Social media has become a direct and effective means of transmitting personal opinions into the cyberspace. The use of certain key-words and their connotations in tweets portray a meaning that goes beyond the screen and affects behavior. During terror attacks or worldwide crises, people turn to social media as a means of managing their anxiety, a mechanism of Terror Management Theory (TMT). These opinions have distinct impacts on the emotions that people express both online and offline through both positive and negative sentiments. This paper focuses on using sentiment analysis on twitter hash-tags during five major terrorist attacks that created a significant response on social media, which collectively show the effects that 140-character tweets have on perceptions in social media.
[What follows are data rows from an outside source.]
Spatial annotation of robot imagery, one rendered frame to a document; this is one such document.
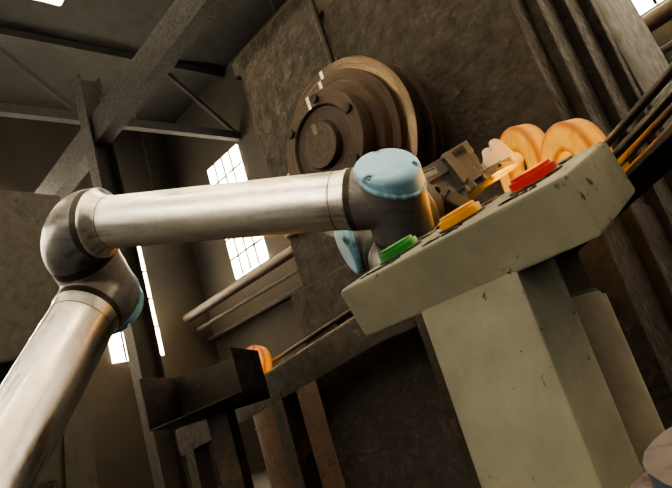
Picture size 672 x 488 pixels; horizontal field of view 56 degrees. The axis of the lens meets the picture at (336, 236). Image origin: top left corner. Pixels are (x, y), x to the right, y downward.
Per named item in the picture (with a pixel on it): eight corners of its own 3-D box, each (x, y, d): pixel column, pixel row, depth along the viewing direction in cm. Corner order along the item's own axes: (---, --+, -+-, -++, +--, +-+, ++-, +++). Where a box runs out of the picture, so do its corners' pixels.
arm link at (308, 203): (36, 182, 108) (425, 133, 86) (72, 238, 115) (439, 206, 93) (-5, 223, 99) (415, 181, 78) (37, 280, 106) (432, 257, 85)
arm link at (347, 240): (366, 288, 101) (336, 261, 109) (427, 250, 104) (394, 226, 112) (351, 244, 95) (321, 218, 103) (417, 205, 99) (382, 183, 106)
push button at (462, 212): (458, 229, 57) (448, 212, 57) (494, 211, 54) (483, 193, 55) (439, 244, 54) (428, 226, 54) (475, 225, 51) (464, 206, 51)
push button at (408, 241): (400, 260, 62) (391, 244, 62) (430, 244, 59) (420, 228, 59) (379, 275, 59) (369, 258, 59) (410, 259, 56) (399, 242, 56)
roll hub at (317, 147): (316, 219, 165) (288, 127, 173) (391, 170, 147) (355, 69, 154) (301, 219, 161) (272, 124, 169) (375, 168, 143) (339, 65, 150)
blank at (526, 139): (503, 152, 121) (487, 155, 121) (533, 105, 107) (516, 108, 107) (534, 223, 116) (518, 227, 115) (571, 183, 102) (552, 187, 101)
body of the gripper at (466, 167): (470, 137, 107) (413, 170, 104) (500, 177, 106) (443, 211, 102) (456, 156, 115) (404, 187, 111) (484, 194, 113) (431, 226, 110)
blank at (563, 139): (546, 162, 107) (528, 166, 106) (578, 95, 94) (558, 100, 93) (593, 235, 99) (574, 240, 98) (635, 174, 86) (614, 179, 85)
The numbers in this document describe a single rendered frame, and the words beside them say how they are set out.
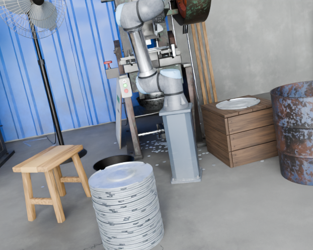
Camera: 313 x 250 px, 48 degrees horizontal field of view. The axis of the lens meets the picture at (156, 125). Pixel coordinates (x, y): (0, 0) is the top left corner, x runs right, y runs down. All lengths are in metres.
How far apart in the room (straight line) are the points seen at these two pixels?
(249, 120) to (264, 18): 2.27
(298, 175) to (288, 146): 0.17
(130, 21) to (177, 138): 0.71
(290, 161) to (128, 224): 0.95
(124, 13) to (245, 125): 0.99
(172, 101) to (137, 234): 0.83
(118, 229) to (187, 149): 0.74
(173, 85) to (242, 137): 0.57
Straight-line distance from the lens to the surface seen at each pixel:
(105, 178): 1.60
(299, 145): 1.94
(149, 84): 2.06
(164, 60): 2.73
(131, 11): 1.93
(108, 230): 1.58
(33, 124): 4.18
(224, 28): 4.19
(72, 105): 4.03
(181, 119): 2.04
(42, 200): 2.06
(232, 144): 2.24
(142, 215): 1.53
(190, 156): 2.10
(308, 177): 2.00
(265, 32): 4.36
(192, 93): 2.64
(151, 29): 2.74
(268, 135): 2.34
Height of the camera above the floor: 0.89
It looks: 14 degrees down
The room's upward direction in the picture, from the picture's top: 10 degrees counter-clockwise
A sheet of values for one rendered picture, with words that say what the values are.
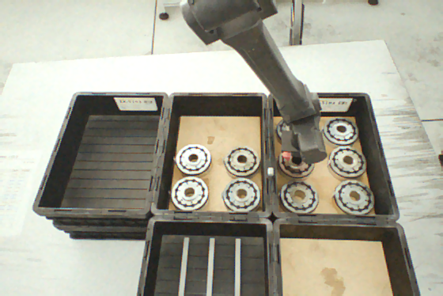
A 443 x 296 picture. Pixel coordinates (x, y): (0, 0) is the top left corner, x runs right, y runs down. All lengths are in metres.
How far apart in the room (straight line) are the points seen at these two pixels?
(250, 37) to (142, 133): 0.69
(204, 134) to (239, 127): 0.11
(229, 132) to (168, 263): 0.43
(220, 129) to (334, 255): 0.49
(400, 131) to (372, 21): 1.72
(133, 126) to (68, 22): 2.08
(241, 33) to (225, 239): 0.59
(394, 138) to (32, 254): 1.24
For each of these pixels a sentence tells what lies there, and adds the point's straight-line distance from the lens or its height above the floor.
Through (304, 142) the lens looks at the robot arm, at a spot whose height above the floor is 1.08.
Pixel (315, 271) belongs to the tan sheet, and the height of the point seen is 0.83.
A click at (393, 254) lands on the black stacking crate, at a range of 0.94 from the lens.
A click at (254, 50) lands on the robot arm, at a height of 1.37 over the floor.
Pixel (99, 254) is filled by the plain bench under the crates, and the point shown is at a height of 0.70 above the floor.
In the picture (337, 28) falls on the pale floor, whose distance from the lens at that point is 2.84.
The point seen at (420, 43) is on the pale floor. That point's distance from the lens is 2.91.
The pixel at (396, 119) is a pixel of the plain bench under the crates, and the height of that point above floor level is 0.70.
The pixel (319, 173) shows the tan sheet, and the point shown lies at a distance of 1.02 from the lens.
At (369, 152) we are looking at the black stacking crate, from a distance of 1.05.
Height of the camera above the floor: 1.71
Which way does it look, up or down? 58 degrees down
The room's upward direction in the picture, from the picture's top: 4 degrees counter-clockwise
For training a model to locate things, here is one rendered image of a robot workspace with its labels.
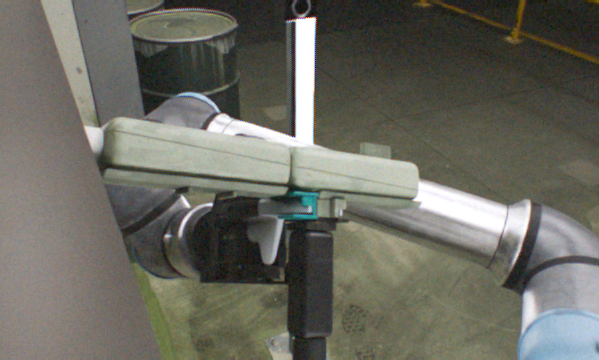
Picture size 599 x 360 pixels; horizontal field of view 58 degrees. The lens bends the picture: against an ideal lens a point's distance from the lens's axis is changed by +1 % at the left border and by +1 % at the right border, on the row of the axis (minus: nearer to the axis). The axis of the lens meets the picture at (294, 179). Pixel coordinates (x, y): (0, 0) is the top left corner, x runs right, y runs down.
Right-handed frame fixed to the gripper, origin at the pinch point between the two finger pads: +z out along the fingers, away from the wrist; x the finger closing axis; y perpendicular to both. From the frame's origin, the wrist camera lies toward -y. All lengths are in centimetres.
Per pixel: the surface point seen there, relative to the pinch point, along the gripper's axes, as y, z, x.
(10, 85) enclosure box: 1.4, 19.9, 27.2
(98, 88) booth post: -66, -167, -20
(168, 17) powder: -139, -231, -69
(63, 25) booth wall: -82, -155, -3
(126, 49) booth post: -80, -156, -26
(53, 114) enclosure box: 2.7, 22.0, 26.2
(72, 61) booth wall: -72, -162, -9
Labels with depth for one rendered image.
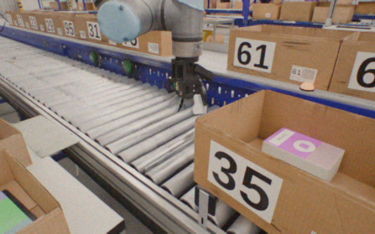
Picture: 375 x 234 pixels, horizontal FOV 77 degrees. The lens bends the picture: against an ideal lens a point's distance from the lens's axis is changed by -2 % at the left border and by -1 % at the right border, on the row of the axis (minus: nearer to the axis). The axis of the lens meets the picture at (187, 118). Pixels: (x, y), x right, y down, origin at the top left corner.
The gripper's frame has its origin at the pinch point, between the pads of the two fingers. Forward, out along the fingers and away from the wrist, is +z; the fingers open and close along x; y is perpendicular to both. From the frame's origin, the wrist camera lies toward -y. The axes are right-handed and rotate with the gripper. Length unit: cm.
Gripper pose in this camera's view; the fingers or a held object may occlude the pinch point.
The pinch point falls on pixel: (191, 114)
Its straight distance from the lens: 80.7
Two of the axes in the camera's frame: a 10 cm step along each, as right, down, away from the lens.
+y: -6.6, 3.3, -6.7
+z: 0.0, 8.9, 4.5
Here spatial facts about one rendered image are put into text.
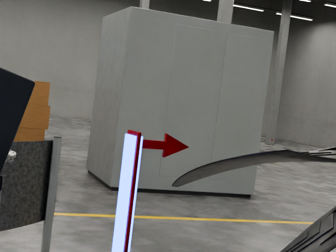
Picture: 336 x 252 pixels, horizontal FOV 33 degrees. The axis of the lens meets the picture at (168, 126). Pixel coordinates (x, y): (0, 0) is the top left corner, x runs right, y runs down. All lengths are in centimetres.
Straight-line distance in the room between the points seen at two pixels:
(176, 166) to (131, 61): 143
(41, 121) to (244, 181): 325
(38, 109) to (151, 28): 262
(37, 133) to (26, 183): 610
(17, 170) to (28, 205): 20
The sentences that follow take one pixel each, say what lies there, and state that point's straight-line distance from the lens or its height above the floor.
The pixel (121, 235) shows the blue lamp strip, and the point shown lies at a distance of 55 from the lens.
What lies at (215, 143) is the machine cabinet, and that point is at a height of 69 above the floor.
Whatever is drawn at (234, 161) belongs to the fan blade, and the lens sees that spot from 57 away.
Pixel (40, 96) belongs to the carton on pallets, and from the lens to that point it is 873.
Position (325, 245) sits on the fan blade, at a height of 105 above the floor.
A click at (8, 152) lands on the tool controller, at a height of 109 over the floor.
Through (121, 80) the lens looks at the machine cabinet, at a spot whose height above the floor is 136.
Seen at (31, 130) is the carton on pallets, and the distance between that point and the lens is 875.
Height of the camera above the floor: 123
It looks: 3 degrees down
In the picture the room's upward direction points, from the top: 7 degrees clockwise
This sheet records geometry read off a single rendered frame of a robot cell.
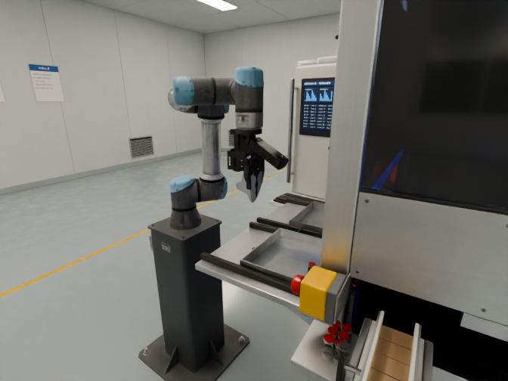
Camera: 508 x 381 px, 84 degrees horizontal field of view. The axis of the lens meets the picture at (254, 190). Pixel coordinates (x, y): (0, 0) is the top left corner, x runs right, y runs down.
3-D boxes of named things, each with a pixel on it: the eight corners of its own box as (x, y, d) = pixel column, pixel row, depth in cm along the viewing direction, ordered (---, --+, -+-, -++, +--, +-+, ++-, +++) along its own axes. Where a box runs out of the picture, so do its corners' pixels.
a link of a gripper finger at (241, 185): (240, 199, 86) (239, 169, 83) (256, 202, 83) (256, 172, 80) (233, 202, 83) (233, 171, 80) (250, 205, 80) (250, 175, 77)
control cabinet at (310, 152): (379, 201, 165) (400, 54, 141) (367, 211, 151) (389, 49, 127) (303, 185, 196) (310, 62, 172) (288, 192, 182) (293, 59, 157)
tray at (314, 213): (391, 224, 116) (392, 216, 115) (380, 252, 95) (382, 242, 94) (312, 208, 133) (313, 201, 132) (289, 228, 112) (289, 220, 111)
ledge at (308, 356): (376, 351, 60) (376, 345, 59) (362, 404, 49) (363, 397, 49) (313, 324, 67) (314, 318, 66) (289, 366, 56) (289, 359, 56)
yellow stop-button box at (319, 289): (343, 304, 59) (347, 274, 57) (332, 326, 53) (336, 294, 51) (309, 292, 63) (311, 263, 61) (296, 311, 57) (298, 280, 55)
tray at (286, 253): (376, 262, 89) (377, 252, 88) (356, 313, 68) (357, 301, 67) (280, 236, 106) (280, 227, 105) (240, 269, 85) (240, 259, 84)
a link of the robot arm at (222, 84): (208, 77, 84) (217, 75, 75) (243, 78, 88) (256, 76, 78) (209, 105, 87) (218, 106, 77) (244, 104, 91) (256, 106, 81)
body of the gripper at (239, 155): (241, 166, 87) (241, 126, 83) (266, 170, 82) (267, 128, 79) (227, 171, 80) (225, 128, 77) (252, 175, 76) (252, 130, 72)
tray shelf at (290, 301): (392, 224, 121) (392, 220, 120) (349, 332, 64) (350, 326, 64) (290, 202, 145) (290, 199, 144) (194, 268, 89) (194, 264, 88)
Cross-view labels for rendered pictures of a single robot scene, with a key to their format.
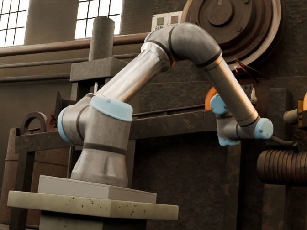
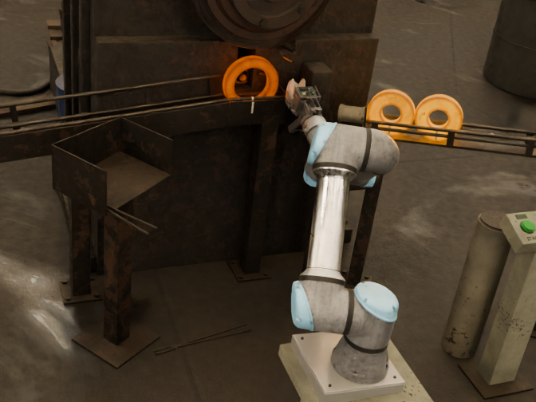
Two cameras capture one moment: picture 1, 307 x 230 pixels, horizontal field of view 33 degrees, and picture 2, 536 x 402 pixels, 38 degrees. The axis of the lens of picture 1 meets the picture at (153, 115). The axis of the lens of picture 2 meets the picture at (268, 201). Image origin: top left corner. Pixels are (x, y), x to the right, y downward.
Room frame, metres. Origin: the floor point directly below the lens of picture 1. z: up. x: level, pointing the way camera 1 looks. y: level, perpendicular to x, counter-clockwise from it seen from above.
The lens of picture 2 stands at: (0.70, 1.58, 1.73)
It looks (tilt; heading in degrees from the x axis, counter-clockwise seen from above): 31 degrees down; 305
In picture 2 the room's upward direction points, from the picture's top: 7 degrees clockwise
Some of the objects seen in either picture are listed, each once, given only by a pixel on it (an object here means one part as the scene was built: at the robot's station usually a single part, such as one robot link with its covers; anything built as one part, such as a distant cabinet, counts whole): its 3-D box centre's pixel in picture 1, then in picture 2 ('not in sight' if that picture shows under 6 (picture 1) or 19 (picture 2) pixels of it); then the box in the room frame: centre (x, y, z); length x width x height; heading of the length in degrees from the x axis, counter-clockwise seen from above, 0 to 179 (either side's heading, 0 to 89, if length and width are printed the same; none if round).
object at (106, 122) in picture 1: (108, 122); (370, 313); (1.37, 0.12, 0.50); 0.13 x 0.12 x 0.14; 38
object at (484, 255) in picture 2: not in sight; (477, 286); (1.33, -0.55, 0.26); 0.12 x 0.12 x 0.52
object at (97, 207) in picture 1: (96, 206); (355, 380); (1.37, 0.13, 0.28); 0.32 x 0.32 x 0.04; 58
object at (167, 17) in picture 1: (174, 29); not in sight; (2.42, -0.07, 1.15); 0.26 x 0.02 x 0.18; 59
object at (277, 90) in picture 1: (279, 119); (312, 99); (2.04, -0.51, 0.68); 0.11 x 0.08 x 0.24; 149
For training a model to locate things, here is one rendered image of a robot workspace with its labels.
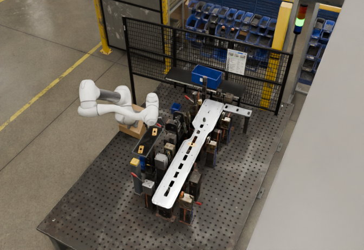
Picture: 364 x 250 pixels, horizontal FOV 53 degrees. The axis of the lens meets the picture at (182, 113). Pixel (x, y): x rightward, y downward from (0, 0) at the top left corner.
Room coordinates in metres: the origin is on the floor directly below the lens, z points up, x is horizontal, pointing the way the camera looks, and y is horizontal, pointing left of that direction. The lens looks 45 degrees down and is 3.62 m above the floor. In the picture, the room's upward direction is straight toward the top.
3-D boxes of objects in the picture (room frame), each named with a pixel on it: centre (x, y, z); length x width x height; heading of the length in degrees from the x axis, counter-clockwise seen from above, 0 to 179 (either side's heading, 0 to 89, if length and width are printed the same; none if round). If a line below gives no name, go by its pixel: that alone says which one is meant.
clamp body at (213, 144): (2.22, -0.28, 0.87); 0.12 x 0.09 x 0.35; 67
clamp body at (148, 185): (1.75, 0.29, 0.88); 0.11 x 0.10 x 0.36; 67
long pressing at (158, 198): (2.21, -0.09, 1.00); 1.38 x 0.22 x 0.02; 157
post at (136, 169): (1.91, 0.40, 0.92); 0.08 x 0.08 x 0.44; 67
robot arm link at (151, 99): (2.23, 0.25, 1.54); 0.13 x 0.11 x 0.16; 1
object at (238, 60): (3.13, -0.58, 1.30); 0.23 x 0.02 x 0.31; 67
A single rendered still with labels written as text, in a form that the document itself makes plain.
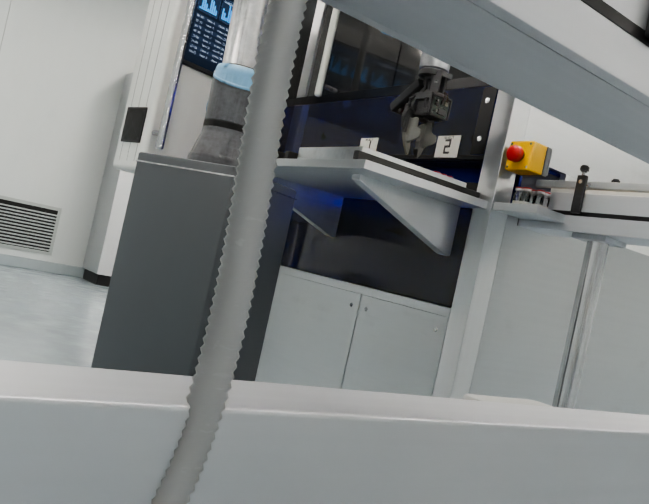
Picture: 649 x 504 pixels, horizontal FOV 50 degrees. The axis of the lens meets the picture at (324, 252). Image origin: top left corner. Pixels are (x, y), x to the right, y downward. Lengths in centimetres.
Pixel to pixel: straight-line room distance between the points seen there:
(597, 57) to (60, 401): 46
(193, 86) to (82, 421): 203
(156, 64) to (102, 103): 474
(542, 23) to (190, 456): 38
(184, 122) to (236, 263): 196
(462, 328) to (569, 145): 59
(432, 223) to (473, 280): 17
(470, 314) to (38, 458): 144
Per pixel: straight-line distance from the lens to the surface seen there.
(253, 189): 40
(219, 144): 146
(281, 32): 42
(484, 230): 175
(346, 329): 207
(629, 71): 64
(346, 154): 160
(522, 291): 188
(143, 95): 236
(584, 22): 59
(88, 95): 704
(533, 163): 172
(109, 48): 715
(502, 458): 61
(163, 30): 238
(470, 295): 175
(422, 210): 173
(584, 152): 204
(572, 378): 174
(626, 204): 168
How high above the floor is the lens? 65
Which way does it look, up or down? 1 degrees up
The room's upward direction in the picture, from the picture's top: 12 degrees clockwise
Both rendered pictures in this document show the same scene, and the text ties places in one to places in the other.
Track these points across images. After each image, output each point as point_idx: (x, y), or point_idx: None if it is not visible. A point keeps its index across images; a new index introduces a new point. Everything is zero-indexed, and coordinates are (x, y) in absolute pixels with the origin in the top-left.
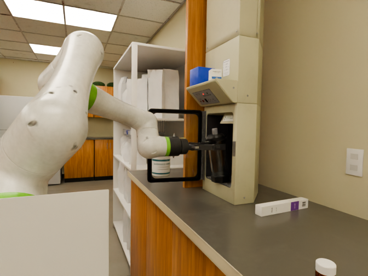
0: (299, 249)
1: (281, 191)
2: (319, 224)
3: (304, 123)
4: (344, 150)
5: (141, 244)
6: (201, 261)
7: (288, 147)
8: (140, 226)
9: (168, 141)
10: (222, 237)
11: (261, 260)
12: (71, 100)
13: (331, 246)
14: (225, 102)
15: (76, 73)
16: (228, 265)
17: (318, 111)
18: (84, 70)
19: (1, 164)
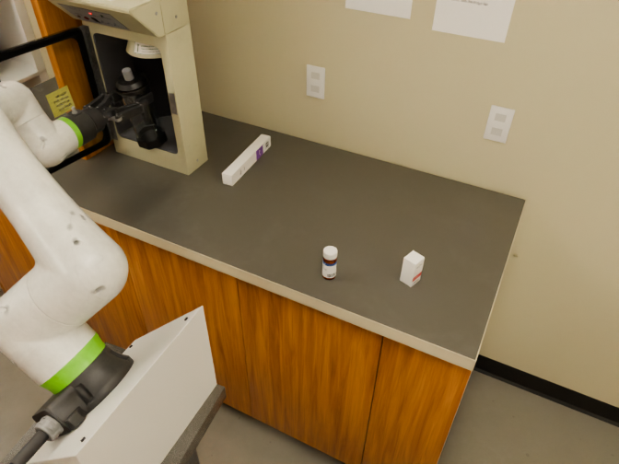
0: (290, 222)
1: (224, 114)
2: (293, 174)
3: (246, 19)
4: (304, 65)
5: (29, 255)
6: (193, 268)
7: (227, 52)
8: (13, 233)
9: (75, 128)
10: (215, 240)
11: (268, 252)
12: (101, 237)
13: (312, 204)
14: (144, 33)
15: (45, 181)
16: (243, 272)
17: (267, 5)
18: (37, 162)
19: (54, 331)
The purpose of analyzing the sentiments of tweets after terror attacks allows for the visualization of the effect of key-words and the possibility of manipulation by the use of emotional contagion. Through sentiment analysis, positive, negative and neutral emotions were portrayed in the tweets. The keywords detected also portray characteristics about terror attacks which would allow for future analysis and predictions in regards to propagating a specific emotion on social media during future crisis.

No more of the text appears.